Mission 3: Training and testing (5 min)
- ☐7
Copy apples A01–A28 into a new sheet named Training, and A29–A36 into Testing.
- ☐8
Hide the
varietycolumn in Testing. You have just made unlabelled data. In H3, write why a model must never see the testing apples while it learns.
Finished early?
Invent a fifth feature a farmer could measure for every apple. Would it help tell the varieties apart — and would it be easy to collect for 36 apples?
No laptop today?
Your teacher reads the ten systems; the class shows one, two or three fingers for AI, ML or DL.
Then copy the first four rows of apples.csv from the board and label each column feature,
label or name tag.
Now you know
- AI is the umbrella. Any technique that lets a machine mimic human intelligence — even rules a person wrote.
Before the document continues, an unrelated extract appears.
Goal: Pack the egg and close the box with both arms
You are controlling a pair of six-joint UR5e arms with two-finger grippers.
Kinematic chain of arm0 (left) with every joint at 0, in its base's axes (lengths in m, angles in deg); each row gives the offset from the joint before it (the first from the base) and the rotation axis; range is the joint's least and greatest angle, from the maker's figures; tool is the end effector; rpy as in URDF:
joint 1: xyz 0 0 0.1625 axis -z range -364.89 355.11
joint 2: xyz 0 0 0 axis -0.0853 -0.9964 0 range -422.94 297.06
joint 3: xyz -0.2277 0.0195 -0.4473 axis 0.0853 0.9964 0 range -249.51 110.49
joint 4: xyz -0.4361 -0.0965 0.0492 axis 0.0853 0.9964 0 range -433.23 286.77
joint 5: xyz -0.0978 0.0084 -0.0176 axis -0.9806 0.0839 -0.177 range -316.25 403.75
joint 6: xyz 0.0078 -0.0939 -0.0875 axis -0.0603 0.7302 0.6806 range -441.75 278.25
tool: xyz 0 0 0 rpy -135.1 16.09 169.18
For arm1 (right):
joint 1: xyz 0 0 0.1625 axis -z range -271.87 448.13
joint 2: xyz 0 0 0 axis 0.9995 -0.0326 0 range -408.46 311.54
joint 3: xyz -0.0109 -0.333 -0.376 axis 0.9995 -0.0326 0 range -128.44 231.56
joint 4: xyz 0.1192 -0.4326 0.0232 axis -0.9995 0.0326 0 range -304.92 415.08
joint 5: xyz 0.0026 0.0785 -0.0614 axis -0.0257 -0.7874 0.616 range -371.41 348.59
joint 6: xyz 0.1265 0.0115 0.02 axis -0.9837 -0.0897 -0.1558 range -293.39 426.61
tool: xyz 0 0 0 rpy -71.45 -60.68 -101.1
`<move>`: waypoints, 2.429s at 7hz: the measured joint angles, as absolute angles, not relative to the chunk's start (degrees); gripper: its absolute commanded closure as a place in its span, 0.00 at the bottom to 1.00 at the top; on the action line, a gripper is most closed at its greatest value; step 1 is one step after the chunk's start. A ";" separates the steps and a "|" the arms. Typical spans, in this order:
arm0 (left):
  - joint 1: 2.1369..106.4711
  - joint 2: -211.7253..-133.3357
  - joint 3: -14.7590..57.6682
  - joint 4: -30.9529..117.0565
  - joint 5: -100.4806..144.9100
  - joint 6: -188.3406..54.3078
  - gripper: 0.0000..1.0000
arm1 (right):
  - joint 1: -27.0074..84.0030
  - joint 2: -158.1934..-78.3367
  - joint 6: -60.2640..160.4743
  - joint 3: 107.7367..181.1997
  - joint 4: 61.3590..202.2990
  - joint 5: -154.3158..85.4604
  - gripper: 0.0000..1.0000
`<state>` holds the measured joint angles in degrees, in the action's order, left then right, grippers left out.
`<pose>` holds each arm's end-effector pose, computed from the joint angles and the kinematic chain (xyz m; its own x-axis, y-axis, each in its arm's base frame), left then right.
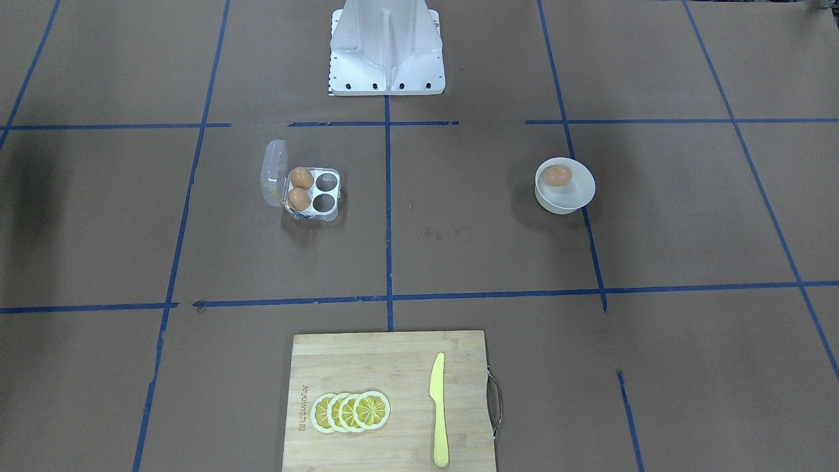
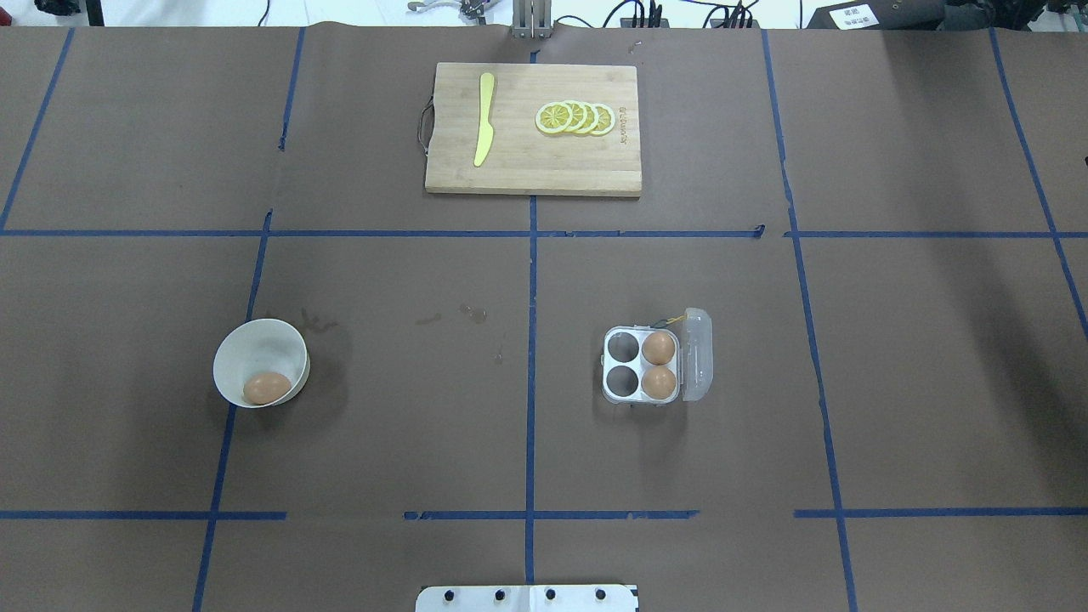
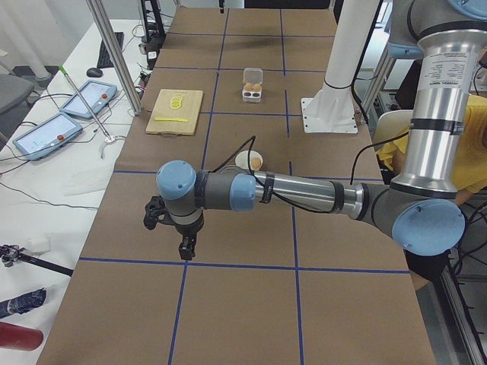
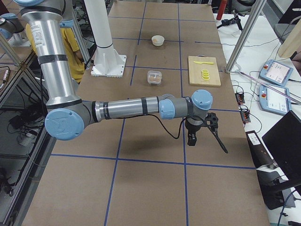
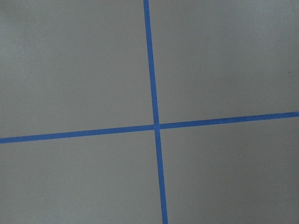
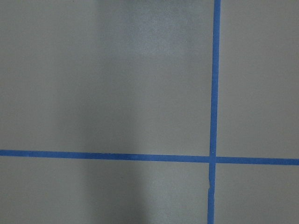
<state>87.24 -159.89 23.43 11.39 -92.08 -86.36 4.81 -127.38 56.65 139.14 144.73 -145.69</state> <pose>-0.0630 -0.5880 0.6687 0.6992 0.1104 -0.7064 -0.0191 0.9905 0.1360 -0.0306 -0.6343 0.6662 0.7076 -0.0193 0.7063 -0.0076 0.9994 0.0349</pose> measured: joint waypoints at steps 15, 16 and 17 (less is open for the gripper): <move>84.81 -154.43 24.25 28.00 -92.37 -86.61 0.00 | 6.33 -128.17 56.46 138.68 139.18 -146.03 0.00; 83.26 -154.44 25.51 27.97 -92.43 -84.64 0.00 | 6.48 -128.30 56.48 138.60 139.03 -146.07 0.00; 81.13 -154.51 26.96 27.91 -92.32 -82.38 0.00 | 6.52 -128.38 56.49 138.72 138.97 -146.11 0.00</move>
- ML learns from experience. It improves at a task by learning from data, not from rules typed in.
- DL learns from huge data through many layers. It is how machines read handwriting and recognise faces.
- Features and label. Features are the columns the model looks at. The label is the answer it must learn to predict.
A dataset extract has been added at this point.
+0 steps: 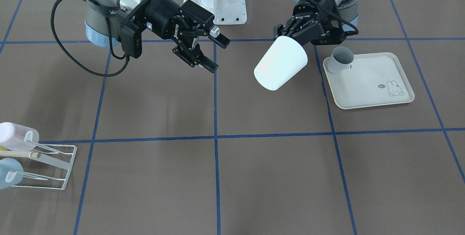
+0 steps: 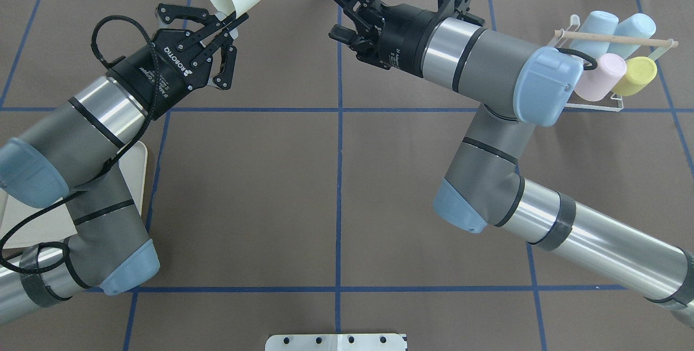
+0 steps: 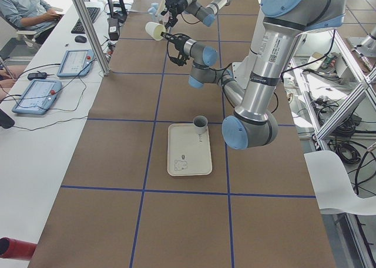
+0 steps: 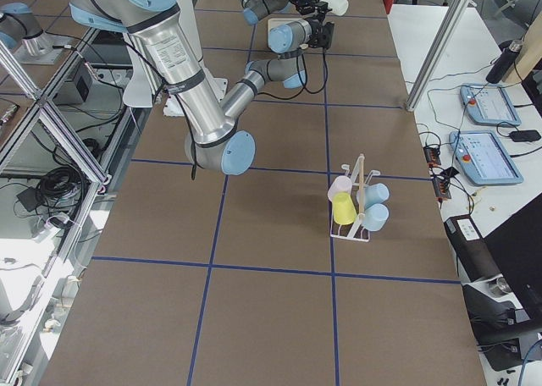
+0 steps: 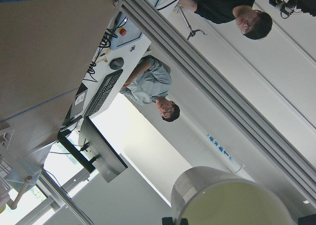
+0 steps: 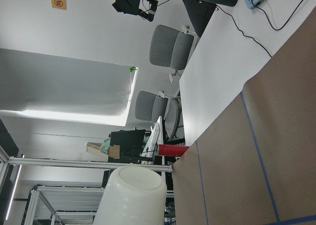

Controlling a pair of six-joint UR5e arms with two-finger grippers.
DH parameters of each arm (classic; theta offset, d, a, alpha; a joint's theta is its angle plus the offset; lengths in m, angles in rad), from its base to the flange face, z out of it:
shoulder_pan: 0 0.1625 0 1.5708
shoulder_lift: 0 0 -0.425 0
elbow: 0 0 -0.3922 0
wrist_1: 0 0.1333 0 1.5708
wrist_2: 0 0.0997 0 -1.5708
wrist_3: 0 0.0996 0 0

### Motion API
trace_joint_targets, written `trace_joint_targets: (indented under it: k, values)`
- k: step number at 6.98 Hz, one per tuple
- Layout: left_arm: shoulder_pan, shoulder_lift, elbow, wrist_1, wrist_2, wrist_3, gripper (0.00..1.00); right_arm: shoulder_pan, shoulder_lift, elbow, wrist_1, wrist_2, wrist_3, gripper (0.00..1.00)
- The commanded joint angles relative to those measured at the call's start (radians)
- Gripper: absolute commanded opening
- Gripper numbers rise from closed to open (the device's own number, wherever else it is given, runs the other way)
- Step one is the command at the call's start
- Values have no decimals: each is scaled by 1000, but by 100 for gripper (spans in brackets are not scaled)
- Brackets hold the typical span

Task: Transfer IKEA cup to right arm and place on rack

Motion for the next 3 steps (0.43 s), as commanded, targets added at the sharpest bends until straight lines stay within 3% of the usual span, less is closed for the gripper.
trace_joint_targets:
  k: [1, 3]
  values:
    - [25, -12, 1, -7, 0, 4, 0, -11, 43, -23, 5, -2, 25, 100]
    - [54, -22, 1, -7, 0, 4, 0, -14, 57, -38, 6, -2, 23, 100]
- Labelled or unlabelled. Labelled data has the answer filled in; unlabelled data does not.
- Training and testing. Train on one set, like a teacher's worked examples. Test on another the model has never seen, like the class test.
Debate it
The washing machine's sticker says AI, and by CBSE's definition it is allowed to.
- Should a company be allowed to put "AI" on something that never learns? What would you want the sticker to say instead?
- Why might a company want the word on the box?
Check yourself — practice, not a test
1. Match each system to the smallest circle it fits in:
A chess program whose rules were typed in by its makers · A spam filter that learns from emails people marked as spam · A phone that learns to read handwriting from millions of samples
Match with: DL · AI · ML2. In apples.csv, what is variety?
- ○ A feature
- ○ The label
- ○ A name tag
- ○ The testing set
3. Deep learning is a kind of machine learning.
- ○ True
- ○ False
4. The examples a model learns from are called the ______ data set.
5. Why is the testing data kept away from the model while it learns?
- ○ It is too big to use
- ○ It has no features
- ○ So we can check the model on examples it has never seen
- ○ Testing data is always unlabelled
Remember
Features are what it looks at. The label is what it must learn to say.